Grants Pass has a hot-summer Mediterranean climate (Köppen: Csa), and is in USDA plant hardiness zone 8b.

Summer days are sunny, dry and hot, with dramatic cooling at night; the average August high temperature is 90.6 F and the low is 54.9 F. Winters are cool and fairly rainy, with only occasional snow; the average January high temperature is 47.6 F and the low is 35.3 F. Grants Pass receives roughly 31 in precipitation per year, with three-quarters of it occurring between November 1 and March 31. The mild winters and dry summers support a native vegetation structure quite different from the rest of Oregon, dominated by madrone, deciduous and evergreen oak, manzanita, pine, bush chinquapin, and other species that are far less abundant further north.

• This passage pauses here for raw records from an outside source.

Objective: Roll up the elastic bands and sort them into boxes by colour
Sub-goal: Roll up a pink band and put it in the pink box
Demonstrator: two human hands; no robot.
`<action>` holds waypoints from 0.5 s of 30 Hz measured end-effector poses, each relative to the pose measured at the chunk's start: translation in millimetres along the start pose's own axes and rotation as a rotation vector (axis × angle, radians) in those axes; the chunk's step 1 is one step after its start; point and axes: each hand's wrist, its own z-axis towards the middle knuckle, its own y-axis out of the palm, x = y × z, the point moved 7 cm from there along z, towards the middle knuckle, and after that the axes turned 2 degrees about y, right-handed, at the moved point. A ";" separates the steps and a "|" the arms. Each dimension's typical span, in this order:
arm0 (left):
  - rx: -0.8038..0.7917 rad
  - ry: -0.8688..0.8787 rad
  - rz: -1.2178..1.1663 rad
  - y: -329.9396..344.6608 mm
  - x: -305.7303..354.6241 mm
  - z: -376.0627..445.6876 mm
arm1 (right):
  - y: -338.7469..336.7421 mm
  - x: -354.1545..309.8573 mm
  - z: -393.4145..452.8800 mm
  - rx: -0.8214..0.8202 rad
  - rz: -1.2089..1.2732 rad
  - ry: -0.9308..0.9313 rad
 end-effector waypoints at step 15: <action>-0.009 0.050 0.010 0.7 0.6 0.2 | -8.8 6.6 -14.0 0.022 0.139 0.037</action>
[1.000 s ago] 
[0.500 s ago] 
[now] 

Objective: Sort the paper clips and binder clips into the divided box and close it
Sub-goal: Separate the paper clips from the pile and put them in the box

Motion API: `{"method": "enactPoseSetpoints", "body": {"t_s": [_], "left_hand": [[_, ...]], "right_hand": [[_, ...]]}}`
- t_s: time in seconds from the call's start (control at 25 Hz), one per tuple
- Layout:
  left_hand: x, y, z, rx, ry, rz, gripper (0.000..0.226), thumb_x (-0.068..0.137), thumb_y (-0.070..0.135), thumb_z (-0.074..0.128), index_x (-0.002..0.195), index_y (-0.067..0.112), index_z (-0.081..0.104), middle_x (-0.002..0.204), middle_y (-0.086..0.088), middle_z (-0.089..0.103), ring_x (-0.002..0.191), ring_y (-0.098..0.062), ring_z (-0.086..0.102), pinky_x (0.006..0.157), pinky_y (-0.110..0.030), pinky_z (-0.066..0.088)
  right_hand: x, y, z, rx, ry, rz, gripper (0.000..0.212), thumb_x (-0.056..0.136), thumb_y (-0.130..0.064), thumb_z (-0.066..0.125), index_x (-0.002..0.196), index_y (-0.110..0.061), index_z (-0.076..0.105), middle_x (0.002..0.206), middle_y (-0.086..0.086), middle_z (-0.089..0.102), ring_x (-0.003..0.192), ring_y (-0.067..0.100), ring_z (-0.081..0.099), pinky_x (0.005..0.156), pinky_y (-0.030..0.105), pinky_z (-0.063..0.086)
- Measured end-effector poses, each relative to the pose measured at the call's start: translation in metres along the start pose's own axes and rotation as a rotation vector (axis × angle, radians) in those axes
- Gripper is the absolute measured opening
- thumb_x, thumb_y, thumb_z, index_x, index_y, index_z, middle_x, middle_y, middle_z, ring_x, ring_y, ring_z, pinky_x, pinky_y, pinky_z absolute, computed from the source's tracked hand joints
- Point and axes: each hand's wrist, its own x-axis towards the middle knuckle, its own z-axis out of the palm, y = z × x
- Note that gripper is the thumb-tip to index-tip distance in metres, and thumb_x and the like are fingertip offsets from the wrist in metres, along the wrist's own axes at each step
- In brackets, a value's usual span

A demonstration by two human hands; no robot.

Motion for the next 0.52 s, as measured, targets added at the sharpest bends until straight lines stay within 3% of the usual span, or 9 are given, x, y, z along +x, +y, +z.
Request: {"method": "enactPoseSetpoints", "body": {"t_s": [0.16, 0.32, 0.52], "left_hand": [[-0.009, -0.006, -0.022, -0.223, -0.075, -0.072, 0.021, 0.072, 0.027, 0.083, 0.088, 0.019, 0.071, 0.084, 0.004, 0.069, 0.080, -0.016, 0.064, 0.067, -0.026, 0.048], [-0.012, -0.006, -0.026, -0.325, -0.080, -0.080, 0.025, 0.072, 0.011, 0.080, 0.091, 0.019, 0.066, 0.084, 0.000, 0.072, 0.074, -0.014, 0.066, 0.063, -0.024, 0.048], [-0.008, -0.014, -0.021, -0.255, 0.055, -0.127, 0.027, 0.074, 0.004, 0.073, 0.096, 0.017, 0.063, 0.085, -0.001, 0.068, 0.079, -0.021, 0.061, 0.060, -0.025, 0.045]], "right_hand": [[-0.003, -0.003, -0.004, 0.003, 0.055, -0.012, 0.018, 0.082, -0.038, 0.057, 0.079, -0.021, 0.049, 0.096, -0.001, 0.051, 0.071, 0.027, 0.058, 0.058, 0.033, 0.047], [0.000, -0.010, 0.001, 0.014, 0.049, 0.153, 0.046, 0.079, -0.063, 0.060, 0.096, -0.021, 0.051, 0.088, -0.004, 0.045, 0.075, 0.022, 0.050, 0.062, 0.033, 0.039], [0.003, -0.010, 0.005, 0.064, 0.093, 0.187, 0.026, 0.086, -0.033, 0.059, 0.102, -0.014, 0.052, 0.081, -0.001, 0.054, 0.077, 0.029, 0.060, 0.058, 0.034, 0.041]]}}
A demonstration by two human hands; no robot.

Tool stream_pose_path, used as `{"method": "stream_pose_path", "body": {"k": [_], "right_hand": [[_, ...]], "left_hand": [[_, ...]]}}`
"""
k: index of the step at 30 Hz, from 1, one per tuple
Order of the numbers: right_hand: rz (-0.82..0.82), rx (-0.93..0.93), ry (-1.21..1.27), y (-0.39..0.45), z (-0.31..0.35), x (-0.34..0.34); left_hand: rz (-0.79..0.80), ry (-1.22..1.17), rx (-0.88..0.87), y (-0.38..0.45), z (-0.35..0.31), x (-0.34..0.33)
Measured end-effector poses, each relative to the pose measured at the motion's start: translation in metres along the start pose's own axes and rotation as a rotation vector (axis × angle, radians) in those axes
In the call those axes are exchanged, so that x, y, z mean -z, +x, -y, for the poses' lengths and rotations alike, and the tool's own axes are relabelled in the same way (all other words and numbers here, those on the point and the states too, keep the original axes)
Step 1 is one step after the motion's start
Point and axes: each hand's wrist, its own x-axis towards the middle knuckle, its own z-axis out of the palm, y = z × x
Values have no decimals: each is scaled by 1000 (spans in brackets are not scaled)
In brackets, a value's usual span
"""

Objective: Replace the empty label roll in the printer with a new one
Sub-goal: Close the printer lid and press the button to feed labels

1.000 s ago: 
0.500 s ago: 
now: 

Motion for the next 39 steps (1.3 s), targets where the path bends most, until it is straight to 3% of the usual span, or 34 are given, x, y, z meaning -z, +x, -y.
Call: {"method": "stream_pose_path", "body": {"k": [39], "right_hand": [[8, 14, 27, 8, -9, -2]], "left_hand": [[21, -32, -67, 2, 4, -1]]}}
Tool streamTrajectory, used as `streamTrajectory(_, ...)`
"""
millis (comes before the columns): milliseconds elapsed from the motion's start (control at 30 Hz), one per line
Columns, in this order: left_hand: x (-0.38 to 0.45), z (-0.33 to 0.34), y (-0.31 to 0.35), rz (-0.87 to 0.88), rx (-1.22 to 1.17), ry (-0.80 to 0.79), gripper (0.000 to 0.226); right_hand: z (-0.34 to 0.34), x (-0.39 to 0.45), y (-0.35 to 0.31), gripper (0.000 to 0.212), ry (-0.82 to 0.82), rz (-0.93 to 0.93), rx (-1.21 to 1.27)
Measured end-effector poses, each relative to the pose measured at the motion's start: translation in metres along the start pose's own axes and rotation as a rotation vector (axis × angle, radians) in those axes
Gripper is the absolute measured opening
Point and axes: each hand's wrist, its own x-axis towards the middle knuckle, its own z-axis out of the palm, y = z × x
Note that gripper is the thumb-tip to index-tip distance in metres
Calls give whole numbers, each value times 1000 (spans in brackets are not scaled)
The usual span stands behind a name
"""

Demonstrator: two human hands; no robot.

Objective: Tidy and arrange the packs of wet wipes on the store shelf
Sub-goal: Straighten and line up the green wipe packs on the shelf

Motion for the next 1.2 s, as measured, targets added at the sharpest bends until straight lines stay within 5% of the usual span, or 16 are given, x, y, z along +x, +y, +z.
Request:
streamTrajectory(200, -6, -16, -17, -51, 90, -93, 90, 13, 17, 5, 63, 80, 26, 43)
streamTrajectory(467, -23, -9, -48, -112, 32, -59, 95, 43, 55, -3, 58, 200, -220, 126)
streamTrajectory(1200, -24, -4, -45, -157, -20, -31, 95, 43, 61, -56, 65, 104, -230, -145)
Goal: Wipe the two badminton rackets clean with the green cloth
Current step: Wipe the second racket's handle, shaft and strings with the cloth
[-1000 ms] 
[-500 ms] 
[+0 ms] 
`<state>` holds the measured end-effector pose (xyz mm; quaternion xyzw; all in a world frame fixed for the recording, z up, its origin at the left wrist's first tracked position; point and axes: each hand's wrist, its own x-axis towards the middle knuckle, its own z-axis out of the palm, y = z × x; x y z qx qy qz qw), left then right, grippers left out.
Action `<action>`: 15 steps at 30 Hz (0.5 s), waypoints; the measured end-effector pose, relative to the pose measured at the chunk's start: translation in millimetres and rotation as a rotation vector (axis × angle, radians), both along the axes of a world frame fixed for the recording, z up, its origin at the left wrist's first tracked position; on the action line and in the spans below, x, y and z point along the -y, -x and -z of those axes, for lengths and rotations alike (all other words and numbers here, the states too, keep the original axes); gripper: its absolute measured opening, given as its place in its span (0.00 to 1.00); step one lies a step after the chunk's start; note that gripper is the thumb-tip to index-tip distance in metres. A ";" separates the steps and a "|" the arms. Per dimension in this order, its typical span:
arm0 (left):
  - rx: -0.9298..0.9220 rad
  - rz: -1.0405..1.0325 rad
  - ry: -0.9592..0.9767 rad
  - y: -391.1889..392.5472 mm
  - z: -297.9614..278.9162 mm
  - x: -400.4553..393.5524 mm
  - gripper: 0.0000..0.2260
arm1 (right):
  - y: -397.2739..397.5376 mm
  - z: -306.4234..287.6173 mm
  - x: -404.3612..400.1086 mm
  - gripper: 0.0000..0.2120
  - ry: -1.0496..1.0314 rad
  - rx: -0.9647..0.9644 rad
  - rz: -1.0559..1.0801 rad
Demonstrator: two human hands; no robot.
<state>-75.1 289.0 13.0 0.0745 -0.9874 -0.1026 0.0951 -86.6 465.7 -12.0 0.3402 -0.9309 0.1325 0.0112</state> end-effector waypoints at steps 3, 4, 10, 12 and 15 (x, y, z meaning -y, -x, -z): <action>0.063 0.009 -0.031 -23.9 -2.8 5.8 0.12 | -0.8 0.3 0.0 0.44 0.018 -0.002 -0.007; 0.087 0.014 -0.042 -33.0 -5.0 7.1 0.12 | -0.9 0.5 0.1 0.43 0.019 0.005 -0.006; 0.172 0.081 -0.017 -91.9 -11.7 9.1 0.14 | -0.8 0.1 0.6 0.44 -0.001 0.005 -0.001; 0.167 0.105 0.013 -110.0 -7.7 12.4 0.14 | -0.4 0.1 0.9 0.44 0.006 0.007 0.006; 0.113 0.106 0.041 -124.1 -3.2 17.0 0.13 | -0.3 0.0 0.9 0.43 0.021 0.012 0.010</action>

The record high temperature of 115 F was on July 4, 2022. The record low temperature of -3 F was on December 21, 1990. There are an average of 51.3 afternoons annually with highs of 90 F or higher, eight afternoons reaching at least 100 F, and 77.5 mornings annually with lows of 29 F or lower.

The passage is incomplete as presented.